Iconic partisan hospital badly damaged in storm
The UNESCO-listed Franja Partisan Hospital, one of the most iconic monuments to the partisan struggle in World War II, has been badly damaged in a storm that swept through northern Slovenia on 13 July.
Three of the 14 wooden buildings have been swept away and another three damaged. The flood wave also destroyed the last part of the access path and electric infrastructure.
The museum, nestled deep in the narrow Pasica Gorge near Cerkno, is currently inaccessible and will remain closed indefinitely.
Once safe access is possible, the museum team will be joined on the ground by experts from the national Cultural Heritage Institute, the Culture Ministry has said.
This is not the first time the popular museum was damaged in a storm. In September 2007, a heavy storm caused flash floods in the narrow gorge, completely destroying all but one shed.

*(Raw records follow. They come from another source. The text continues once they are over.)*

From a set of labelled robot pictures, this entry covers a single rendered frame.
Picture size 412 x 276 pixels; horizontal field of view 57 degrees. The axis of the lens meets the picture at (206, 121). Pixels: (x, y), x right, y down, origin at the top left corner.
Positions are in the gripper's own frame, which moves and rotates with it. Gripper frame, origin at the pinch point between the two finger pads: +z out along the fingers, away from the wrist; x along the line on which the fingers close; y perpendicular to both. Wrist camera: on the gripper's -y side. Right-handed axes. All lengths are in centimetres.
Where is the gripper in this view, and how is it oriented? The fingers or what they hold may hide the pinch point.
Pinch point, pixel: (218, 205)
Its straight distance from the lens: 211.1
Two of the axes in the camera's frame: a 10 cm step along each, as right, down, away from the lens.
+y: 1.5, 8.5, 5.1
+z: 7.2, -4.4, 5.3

Apart from being on the UNESCO World Heritage Tentative List, Franja is a national cultural monument and bears the European Heritage Label.
It was built in December 1943 and remained secret until the end of World War II, saving the lives of 500 out of its 578 patients. It was built to help heavily injured and severely ill soldiers.
The hospital was among the best equipped clandestine partisan hospitals, with an operating room, X-ray machine, a care facility for disabled soldiers, and a small electric plant.
About 120 partisan hospitals were operating on Slovenian territory during the war, but only a few have been preserved and none as well as Franja.